The solution to illiteracy

Linguists tell us that Dr. Johnson made a very serious linguistic error in preparing his dictionary in 1755. Instead of freezing the spelling of the sounds of the English language, froze the spelling of words. Therefore, present-day English is based on the spellings of words from the languages ​​of eight nations that occupied the British Isles before 1755.

Professor Julius Nyikos discovered that there are at least 1,768 ways to spell forty sounds in English! There isn’t even an invariant spelling rule in English – some of the exceptions have exceptions! As a result, each word in a person’s vocabulary must be learned, one at a time, either by rote or by repeated use. As a result, many scholars believe that the obvious solution to English illiteracy is spelling reform.

Consider these facts about spelling reform:

  • Dozens of scholars for more than 250 years have recommended it.
  • Several nations, smaller and larger than the US, both advanced and third world, have simplified their spelling.
  • A simpler spelling system has been tried effective in facilitating learning to read in more than 300 alphabetic languages ​​but never tested in English. In 295 languages ​​(at least 98% of them) students become fluent readers in less than three months. Most of the approx. 51 percent of American adults who become functionally literate require two to four YEARS.
  • All reasonable objections to spelling reform have been thoroughly discredited by a number of distinguished linguists and educators.
  • The need is greater than ever in our increasingly complex world, but it has never been proven in English.

the new book, Let’s end our literacy crisis, details a recently proposed spelling reform called NuEnglish that is scientifically designed to use the spelling of each sound (1) as it is most often written in English, as are 82% of the NuEnglish spelling of sounds, (2) since people wait for a certain sound to be spelled, as in all other spellings, and (3) uses a perfect one-to-one ratio of letters to sounds. Many years of research examining dozens of spelling reform proposals have revealed no other spelling reform proposals that have even one of these characteristics.

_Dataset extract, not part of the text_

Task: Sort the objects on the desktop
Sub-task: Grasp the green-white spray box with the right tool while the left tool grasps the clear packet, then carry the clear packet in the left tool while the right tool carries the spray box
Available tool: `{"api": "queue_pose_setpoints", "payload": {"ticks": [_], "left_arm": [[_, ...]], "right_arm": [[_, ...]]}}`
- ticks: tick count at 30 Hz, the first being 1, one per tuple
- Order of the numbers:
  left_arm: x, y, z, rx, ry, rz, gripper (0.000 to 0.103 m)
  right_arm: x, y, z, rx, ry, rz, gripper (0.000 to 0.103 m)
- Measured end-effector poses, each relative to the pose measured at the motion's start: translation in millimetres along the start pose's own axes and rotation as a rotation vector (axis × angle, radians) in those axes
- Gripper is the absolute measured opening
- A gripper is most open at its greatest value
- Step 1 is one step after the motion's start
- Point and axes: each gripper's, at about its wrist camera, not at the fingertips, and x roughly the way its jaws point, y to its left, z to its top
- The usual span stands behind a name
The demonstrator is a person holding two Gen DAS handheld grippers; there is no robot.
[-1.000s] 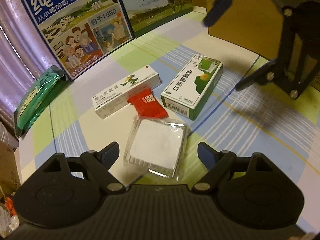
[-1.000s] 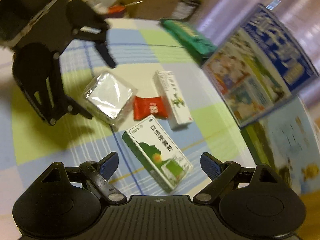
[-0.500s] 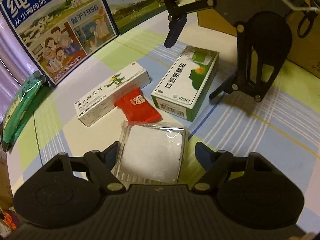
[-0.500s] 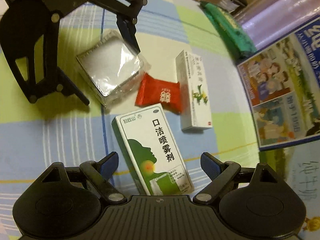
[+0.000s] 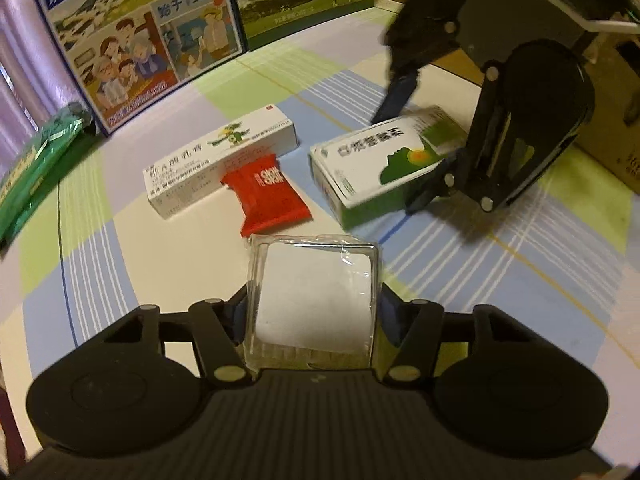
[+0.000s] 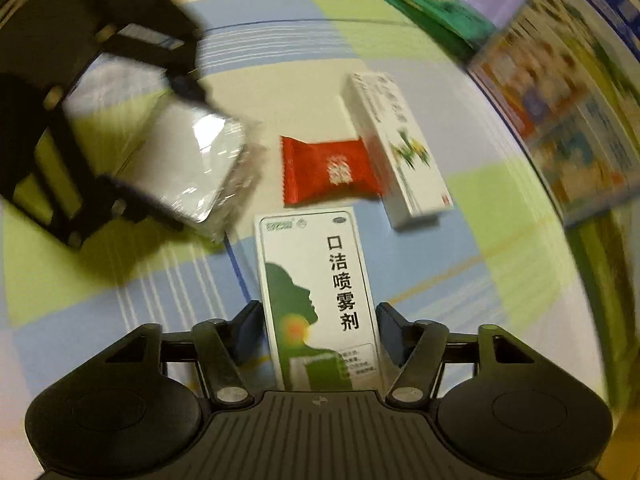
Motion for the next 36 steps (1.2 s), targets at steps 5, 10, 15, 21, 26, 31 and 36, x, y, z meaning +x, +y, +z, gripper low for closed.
{"api": "queue_pose_setpoints", "payload": {"ticks": [5, 10, 15, 21, 26, 31, 36], "left_arm": [[-10, -6, -8, -0.078, 0.036, -0.002, 0.056], [-28, -32, -25, -0.148, 0.087, 0.003, 0.056], [-56, -68, -44, -0.209, 0.11, 0.002, 0.056], [-85, -118, -69, -0.255, 0.068, 0.022, 0.056], [-93, -157, -88, -0.286, 0.003, 0.039, 0.056], [-107, -182, -98, -0.241, -0.084, 0.118, 0.063], [-114, -191, -100, -0.189, -0.159, 0.205, 0.073]], "right_arm": [[-19, 15, -14, 0.226, 0.031, 0.012, 0.052], [-44, 36, -59, 0.512, 0.005, 0.092, 0.052], [-77, 76, -115, 0.702, -0.043, 0.054, 0.052], [-106, 126, -173, 0.849, -0.138, -0.02, 0.053], [-115, 151, -202, 0.913, -0.235, -0.079, 0.058], [-115, 166, -217, 0.918, -0.26, -0.142, 0.071], [-113, 177, -226, 0.901, -0.286, -0.177, 0.072]]}}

To learn NuEnglish, students only need to learn the spelling of 38 sounds instead of the 20,000 or more words in their reading vocabulary. It’s so simple that today’s English readers have learned NuEnglish spelling in about five minutes.

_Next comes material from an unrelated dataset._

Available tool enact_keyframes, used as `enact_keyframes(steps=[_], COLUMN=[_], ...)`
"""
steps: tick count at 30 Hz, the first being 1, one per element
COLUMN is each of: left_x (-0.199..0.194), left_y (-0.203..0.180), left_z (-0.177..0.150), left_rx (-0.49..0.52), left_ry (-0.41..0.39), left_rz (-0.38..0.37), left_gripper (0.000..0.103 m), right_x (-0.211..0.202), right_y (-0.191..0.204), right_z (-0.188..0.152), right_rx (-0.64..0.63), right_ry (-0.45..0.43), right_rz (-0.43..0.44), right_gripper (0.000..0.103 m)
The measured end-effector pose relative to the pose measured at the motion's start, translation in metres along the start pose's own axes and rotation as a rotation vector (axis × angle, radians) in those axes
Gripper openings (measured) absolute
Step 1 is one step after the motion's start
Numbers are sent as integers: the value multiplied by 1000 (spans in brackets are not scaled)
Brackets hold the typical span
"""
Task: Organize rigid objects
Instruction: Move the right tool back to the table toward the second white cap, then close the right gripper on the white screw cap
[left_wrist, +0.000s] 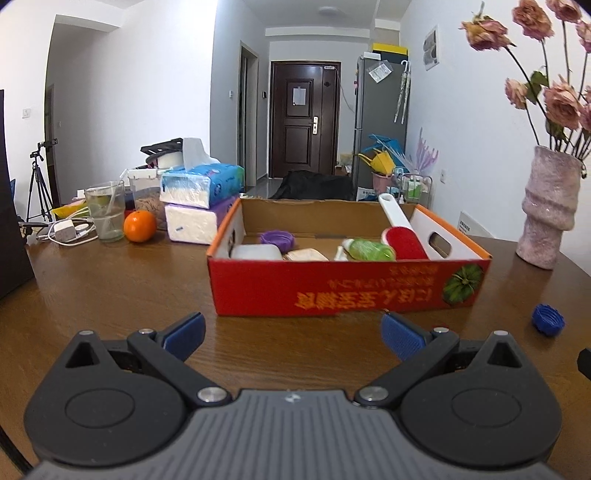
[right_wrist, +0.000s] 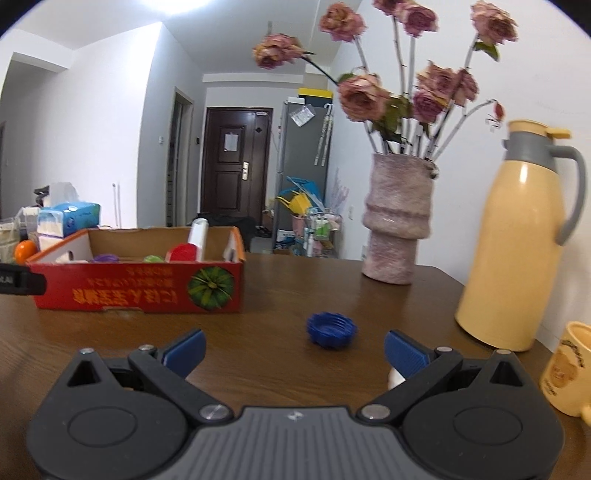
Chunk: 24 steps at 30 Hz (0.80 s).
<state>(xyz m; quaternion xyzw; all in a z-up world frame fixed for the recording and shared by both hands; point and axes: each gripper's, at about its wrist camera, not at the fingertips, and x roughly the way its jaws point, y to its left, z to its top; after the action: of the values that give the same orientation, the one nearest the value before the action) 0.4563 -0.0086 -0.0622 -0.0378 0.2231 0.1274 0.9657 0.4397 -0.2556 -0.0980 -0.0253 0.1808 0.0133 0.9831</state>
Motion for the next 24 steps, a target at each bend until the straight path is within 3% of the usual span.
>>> enact_keyframes(steps=[15,24], left_x=[-9,-2], left_y=[-50,-72], left_z=[-21,-27], left_rx=[21,31], left_ry=[51,82], left_rz=[-20,-34], left_gripper=[103,103], right_x=[6,30], right_y=[-69,-92], right_z=[-15,-20], right_rx=[44,70], right_ry=[52,162], right_rz=[-66,-44], right_gripper=[103,103])
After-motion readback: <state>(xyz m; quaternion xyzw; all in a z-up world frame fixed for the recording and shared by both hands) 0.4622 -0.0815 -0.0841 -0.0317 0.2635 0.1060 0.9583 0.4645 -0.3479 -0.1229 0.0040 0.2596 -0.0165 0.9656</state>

The adoption of NuEnglish will enable about 600 million of the more than 1.3 billion English speakers worldwide who cannot read English very well (more than 93 million in the US alone) to learn to read English in less than three months, as they do in almost all other alphabetic languages. Without the adoption of NuEnglish, according to current statistics, less than two percent of illiterate adults in the US will become fluent readers.